Der Schritt zu den Bienen ist etwas anderes. Wenn etwas so aussieht „als ob“ (wie im Falle der „egoistischen“ Gene), müssen schon sehr überzeugende Gründe auf den Tisch, wenn dieses „als ob“ nicht nur als Bild eingesetzt wird, sondern mit der Begriffsverwendung zugleich die Festlegung auf Mechanismen und innere Vorgänge verbunden ist.

Bienen verhalten sich, als ob sie denken könnten, als ob sie planen würden und als ob sie selbstlos wären. Mehr können wir nicht aussagen.

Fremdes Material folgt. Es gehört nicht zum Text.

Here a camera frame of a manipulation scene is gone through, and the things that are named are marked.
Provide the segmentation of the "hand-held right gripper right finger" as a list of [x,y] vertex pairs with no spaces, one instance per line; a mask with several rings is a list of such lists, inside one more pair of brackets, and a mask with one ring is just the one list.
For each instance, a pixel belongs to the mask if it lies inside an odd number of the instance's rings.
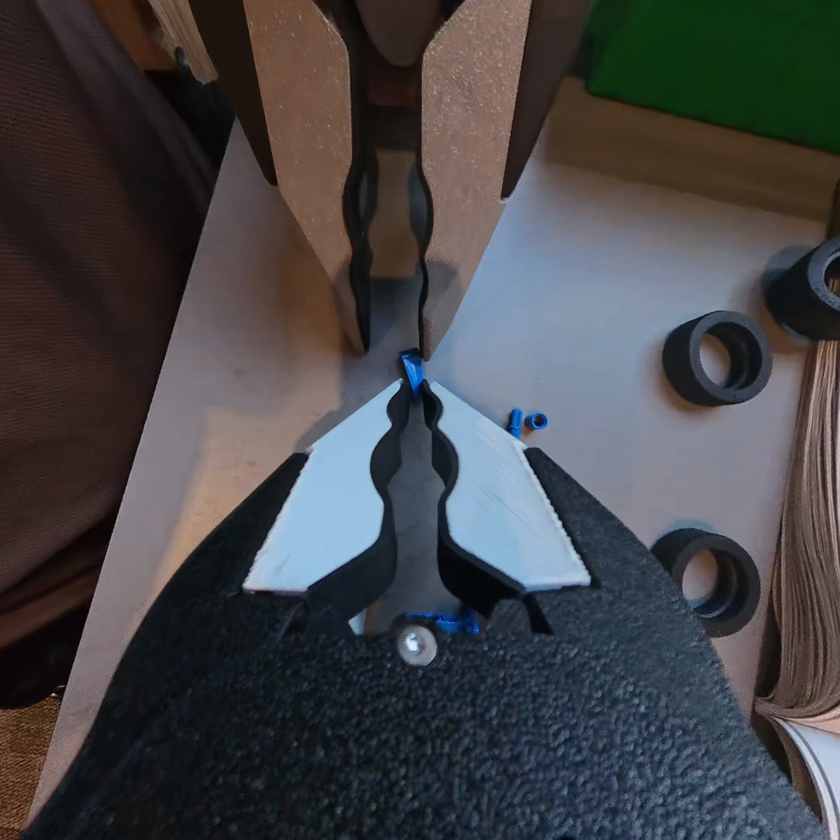
[[437,567],[449,593],[490,619],[502,602],[592,586],[527,446],[437,382],[422,395],[444,484]]

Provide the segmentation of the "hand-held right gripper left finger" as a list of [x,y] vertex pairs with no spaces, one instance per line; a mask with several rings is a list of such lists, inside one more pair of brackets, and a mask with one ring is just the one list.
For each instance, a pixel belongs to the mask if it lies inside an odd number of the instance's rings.
[[412,404],[411,386],[395,381],[307,450],[245,592],[298,599],[351,622],[388,590],[397,558],[389,486]]

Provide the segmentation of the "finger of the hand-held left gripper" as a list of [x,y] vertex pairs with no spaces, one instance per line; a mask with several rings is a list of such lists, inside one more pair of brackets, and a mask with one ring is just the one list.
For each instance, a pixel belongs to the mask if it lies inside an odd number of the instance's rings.
[[356,352],[370,346],[353,289],[362,255],[352,175],[351,63],[340,24],[311,1],[247,1],[245,15],[280,194],[323,268],[343,332]]
[[530,1],[461,3],[425,48],[419,168],[430,206],[419,342],[430,361],[503,215]]

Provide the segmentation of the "blue wedge piece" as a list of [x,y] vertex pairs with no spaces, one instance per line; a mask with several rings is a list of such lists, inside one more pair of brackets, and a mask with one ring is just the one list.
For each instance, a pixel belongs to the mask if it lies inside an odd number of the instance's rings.
[[399,353],[405,378],[411,387],[413,399],[418,403],[422,398],[424,383],[424,360],[419,348],[414,347]]

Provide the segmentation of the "grey desk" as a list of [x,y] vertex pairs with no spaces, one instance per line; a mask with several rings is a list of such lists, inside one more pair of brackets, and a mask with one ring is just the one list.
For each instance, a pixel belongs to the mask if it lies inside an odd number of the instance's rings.
[[[722,532],[752,555],[758,611],[715,646],[752,705],[805,343],[762,281],[824,235],[838,157],[559,91],[456,319],[428,365],[528,438],[646,544]],[[417,283],[374,289],[371,351],[342,333],[320,264],[239,127],[230,136],[30,818],[96,717],[122,652],[210,531],[299,447],[397,377],[416,343]],[[729,310],[755,321],[773,370],[751,401],[698,406],[669,384],[665,340]]]

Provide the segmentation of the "wooden bench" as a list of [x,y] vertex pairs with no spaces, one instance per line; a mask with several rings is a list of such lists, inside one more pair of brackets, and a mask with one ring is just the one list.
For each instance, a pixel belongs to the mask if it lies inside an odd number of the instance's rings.
[[187,1],[90,1],[94,12],[142,70],[173,70],[183,54],[202,83],[218,75]]

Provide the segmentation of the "person's black trousers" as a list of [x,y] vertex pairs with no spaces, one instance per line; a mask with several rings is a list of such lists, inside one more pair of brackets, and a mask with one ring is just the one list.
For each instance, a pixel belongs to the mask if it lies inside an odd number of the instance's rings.
[[235,119],[224,89],[216,81],[199,81],[188,66],[144,73],[192,132],[218,176]]

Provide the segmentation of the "black toy tyre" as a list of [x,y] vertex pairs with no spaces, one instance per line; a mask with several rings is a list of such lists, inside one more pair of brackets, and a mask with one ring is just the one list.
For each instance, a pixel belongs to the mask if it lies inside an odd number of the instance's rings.
[[[705,338],[719,342],[728,356],[728,372],[713,381],[701,358]],[[729,310],[683,322],[668,334],[662,350],[662,365],[668,383],[688,402],[698,406],[735,406],[751,401],[768,384],[773,357],[759,325],[747,316]]]
[[760,573],[738,542],[705,529],[677,528],[662,535],[650,552],[680,590],[697,555],[708,552],[714,559],[717,571],[710,592],[688,600],[710,638],[737,634],[752,621],[760,603]]
[[781,326],[814,341],[839,341],[839,237],[828,239],[774,279],[764,299]]

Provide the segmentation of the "green storage bin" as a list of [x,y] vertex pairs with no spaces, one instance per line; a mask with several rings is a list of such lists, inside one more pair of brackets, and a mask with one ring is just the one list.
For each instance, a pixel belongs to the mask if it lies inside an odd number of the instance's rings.
[[588,92],[839,152],[838,1],[600,1]]

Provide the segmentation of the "open instruction booklet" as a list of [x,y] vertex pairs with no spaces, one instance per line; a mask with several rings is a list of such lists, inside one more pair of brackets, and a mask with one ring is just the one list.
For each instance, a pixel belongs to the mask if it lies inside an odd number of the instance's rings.
[[839,347],[805,358],[770,584],[756,711],[795,748],[809,728],[838,737]]

Das degradiert die Bienen aber in keiner Weise, sondern ganz im Gegenteil: Mit dem Bienenstaat hat die Natur einen Superorganismus hervorgebracht, der (fast) alles richtig macht, auch wenn er nicht wirklich denken und planen kann und nicht wirklich selbstlos ist. Diese Tatsache vertieft in meinen Augen die Achtung und den Respekt vor der Natur und vor diesem Insekt.